What you have to do :: The word "target" marks the lines you need; copy each of them from the data.

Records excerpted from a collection
BEGIN

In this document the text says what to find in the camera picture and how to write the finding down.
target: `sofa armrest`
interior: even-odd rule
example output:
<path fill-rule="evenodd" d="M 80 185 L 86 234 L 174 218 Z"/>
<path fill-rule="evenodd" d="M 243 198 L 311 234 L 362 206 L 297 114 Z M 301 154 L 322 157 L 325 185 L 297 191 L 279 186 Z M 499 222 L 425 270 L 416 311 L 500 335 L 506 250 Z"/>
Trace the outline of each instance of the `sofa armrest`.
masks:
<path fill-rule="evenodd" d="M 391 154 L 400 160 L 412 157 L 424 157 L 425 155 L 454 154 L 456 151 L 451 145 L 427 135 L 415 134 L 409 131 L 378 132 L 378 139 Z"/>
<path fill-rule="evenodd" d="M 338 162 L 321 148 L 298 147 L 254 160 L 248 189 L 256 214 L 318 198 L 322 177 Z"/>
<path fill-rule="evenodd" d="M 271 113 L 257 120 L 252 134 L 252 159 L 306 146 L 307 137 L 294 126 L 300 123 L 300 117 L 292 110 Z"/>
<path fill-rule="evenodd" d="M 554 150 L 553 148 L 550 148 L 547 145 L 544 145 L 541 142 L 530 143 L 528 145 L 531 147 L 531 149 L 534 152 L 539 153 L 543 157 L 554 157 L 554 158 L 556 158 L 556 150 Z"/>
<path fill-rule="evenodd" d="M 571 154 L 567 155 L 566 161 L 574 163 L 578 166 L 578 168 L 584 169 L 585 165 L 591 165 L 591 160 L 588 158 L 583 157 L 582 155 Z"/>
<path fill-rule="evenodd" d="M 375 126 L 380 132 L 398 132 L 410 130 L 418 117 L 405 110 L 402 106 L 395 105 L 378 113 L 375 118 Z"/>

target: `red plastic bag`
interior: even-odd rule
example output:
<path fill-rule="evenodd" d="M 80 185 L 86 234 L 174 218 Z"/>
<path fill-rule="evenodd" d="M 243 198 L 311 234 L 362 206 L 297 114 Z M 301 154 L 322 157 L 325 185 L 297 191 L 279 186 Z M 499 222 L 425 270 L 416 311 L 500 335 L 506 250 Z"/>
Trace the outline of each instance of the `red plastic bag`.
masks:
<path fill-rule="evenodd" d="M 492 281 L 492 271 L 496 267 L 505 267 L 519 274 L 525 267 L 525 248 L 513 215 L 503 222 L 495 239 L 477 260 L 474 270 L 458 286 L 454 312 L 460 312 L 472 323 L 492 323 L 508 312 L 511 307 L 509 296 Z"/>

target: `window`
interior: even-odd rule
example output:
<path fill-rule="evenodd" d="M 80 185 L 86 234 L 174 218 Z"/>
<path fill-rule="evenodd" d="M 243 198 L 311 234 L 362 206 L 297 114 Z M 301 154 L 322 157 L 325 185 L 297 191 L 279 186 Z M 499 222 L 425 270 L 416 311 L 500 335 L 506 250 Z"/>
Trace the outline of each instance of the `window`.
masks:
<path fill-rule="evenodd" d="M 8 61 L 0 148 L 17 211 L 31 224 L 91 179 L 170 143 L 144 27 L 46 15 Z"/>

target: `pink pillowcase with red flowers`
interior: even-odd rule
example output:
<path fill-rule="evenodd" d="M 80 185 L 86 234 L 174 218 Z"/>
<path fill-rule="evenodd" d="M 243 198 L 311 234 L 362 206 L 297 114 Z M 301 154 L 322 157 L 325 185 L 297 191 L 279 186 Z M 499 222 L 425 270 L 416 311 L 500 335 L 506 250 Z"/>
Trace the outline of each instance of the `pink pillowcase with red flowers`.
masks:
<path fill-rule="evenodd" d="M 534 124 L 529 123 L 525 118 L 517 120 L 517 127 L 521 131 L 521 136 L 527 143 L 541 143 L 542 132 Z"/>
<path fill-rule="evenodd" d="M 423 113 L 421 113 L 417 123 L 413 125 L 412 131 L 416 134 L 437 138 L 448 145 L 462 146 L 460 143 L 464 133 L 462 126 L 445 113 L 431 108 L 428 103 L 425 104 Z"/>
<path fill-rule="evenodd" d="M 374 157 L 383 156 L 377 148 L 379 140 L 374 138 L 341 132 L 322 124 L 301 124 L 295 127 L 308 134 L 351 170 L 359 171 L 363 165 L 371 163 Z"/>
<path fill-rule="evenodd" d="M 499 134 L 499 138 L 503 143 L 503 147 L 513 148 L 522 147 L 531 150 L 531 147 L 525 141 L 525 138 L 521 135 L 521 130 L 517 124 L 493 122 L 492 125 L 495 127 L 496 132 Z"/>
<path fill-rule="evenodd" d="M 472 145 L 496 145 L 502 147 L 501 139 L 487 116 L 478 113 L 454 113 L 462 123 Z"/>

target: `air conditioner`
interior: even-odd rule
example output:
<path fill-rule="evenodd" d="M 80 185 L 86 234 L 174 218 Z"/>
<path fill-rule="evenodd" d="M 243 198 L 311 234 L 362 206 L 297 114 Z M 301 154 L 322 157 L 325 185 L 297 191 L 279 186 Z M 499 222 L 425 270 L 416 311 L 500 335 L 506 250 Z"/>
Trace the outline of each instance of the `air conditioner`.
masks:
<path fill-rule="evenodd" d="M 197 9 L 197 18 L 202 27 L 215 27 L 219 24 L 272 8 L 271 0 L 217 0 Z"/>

END

Task response ::
target: `sofa armrest`
target: `red plastic bag`
target: `window`
target: `pink pillowcase with red flowers`
target: `air conditioner`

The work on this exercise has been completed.